“Com tempo suficiente até o PT aprende”.
Delfim Neto, ex-ministro da Fazenda e ex-deputado federal.
Na perspectiva dos petistas, Delfim Neto era um liberal de mercado. Filiado a John Stuart Mill. E admirador do capitalismo inóspito. Na perspectiva de Roberto Campos, o Velho, o professor Delfim Neto era um intervencionista. Keynesiano. E praticante do Estado responsável pelo crescimento.
Essa ambiguidade trouxe luminosidade intensa e breve à gestão econômica no período da ditadura de 64. Carregada por um professor da USP. Depois, ministro todo poderoso da Fazenda. Depois, embaixador em Paris. Depois, deputado constituinte. Depois, um sábio que disse:
“Nunca trabalhei, só vivi”.
Delfim Neto são três Delfim Neto: o docente universitário, o homem do poder e o político. Não é uma carreira. A Universidade seria pequena. Mesmo com diploma de doutor. O poder, mesmo o de um czar da economia numa ditadura, é passageiro. Todo ele é. E ser político exige uma dedicação filial que não era o destino de Maquiavel tropical.
Seria uma cordilheira. Um devaneio para uns. Uma tragédia para outros. Para todos, o cume do farol. De onde aquele economista assumiria improvável papel. E uma visibilidade de quem foi presidente. Não tendo sido.
Como parlamentar, Delfim viveu o raro constrangimento de um episódio na Câmara dos Deputados. Ao ver a entrada do ex-ministro no elevador, parlamentares petistas se retiraram. Deixando Delfim só.
Foi evento isolado. Na verdade, a passagem de Delfim no Parlamento revelou-se contributiva. Principalmente, no primeiro mandato. Quando ele foi constituinte. Dando qualidade a pontos importantes discutidos na proposta da Constituição de 1988. Mas, o mais inesperado viria depois.
No segundo governo Lula da Silva, ares de diálogo foram sentidos. Distantes da ortodoxia ideológica de setores do PT. Vivia-se a era de Antônio Palloci. Quando o poder conversava com todo mundo. Sem necessariamente estar obrigado a tal. Por contar com maioria parlamentar. Diferente de agora.
Pois bem. Para surpresa suprema do PT, da política e de quem se interessava pelo tema, Delfim virou conselheiro de Lula da Silva. Que ele recebia em Palácio. A quem indagava sobre o futuro. De quem ouvia o que era doce. E o que não era.
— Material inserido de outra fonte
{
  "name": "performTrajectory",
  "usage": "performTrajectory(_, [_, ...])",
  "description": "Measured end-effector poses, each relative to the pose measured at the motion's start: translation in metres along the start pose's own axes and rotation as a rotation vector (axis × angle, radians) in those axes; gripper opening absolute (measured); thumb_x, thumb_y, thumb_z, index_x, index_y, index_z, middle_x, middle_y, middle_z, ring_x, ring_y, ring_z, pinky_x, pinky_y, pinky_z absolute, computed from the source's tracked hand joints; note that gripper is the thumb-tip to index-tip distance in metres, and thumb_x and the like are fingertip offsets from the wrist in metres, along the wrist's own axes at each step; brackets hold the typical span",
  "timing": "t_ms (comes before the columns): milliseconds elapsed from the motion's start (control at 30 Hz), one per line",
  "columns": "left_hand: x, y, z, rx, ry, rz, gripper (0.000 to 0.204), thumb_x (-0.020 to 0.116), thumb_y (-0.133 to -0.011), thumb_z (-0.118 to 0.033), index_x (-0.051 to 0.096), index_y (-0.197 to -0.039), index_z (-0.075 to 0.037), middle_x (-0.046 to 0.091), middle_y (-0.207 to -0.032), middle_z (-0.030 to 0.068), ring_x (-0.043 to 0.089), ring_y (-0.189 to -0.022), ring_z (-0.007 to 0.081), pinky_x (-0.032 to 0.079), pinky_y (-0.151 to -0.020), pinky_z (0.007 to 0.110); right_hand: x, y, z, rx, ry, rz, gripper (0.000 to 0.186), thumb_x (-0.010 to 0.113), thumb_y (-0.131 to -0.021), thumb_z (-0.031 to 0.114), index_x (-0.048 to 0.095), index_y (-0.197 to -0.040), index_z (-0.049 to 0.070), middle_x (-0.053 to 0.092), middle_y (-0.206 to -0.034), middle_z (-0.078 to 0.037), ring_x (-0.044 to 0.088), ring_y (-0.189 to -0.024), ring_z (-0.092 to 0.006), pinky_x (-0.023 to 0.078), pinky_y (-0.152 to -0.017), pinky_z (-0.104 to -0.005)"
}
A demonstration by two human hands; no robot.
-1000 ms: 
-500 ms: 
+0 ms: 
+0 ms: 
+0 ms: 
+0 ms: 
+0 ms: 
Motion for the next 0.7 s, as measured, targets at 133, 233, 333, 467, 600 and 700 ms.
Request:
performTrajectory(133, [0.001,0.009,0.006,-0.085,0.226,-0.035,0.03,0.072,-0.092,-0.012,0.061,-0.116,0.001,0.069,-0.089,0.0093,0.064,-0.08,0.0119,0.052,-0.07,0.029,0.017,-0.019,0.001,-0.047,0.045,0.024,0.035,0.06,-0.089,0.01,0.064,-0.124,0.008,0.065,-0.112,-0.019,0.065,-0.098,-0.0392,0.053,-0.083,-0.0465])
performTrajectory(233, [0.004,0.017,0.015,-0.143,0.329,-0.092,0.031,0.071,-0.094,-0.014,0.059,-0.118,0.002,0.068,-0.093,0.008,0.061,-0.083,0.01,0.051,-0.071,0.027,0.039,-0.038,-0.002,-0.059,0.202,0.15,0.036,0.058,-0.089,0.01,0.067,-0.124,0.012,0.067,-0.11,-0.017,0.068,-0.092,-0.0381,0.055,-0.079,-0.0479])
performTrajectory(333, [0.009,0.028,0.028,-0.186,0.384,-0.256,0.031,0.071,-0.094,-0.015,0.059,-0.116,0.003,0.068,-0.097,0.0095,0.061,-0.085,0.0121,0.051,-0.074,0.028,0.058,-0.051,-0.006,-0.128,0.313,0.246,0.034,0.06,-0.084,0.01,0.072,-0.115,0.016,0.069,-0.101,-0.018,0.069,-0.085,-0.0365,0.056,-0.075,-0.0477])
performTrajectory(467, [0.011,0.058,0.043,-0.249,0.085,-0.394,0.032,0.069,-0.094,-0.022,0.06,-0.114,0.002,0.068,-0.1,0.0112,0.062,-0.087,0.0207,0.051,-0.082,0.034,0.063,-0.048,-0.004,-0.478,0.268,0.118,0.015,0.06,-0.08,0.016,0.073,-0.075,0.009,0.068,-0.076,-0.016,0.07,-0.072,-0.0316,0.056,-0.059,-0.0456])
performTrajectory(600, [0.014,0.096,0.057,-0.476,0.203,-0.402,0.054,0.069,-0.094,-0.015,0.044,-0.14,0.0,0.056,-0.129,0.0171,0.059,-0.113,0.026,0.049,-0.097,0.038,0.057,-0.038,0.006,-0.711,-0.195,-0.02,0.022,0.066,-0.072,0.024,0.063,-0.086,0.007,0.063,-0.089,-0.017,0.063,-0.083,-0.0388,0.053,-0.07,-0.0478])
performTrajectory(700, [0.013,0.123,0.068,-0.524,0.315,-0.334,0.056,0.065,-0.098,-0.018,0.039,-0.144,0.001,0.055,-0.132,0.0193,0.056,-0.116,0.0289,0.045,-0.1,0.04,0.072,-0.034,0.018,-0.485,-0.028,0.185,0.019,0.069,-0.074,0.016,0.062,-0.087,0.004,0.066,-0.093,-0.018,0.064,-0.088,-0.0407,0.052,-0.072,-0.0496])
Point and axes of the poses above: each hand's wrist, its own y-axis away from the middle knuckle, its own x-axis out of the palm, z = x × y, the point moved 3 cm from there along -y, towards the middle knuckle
O país olhava perplexo. Como seria possível? Sim, foi possível. Porque, acima da ideologia, está uma coisa mais sutil, mais fina e mais eficaz: a capacidade de ver, de enxergar. O ano seguinte. Foi esta capacidade de se alongar no tempo (e no espaço) que uniu contrários. O mais longevo dos ministros da Fazenda. E um tri-presidente. Justapostos.
Talvez o mais apreciável, na história da República, não tenha sido tal encontro. E, sim, o convivente trabalho parlamentar dos deputados Roberto Campos, o Velho, e Delfim Neto. Dois homens preparados, eruditos. Intelectualmente brilhantes. Que, um dia, deram brilho ao Parlamento brasileiro. Sem orçamento secreto.
A artigo do Luiz Otávio é simplesmente preciso e no ponto. Diz tudo, com sutil ironia: num tempo que o Parlamento brasileiro já teve brilho, sem orçamento secreto. Saudades de um Brasil, que poderia ter dado certo.
Faço coro.
Clemente
Sei que o passado está sujeito a interpretações… Para mim, dois heróis sem caráter. Dois falsificadores da história. Dois oportunistas. Dois homens com ideias retrógradas sobre o que é o poder do Estado e sobre como o Estado deve usar esse poder. Um usando o outro para “passar pano” ou passar um verniz nos aspectos obscuros e maléficos de suas respectivas biografias. O Presidente Lula teria “pedido desculpas”, não sei quando nem sei o porquê, pediu desculpas ao signatário do AI5. Não só signatário, mas um de seus mais ferozes defensores. O “milagre” de Delfim foi apenas um dos “voos de galinha”, e foi produto do imediatismo tanto quanto foi produto do imediatismo a recessão de 2014-2016. Delfim também era frequentador do Palácio para conversar com a economista Dilma Rousseff. Essa verdade pra mim soa como piada de mau gosto. Como se não existissem economistas melhores. Só que não eram sabujos. Nessa dupla nunca houve nem sombra da doutrina liberal. Sou incapaz de ver o que houve de positivo nessa conciliação para embelezar atos vergonhosos e crimes do passado e do presente. Só porque é diferente da polarização de hoje?!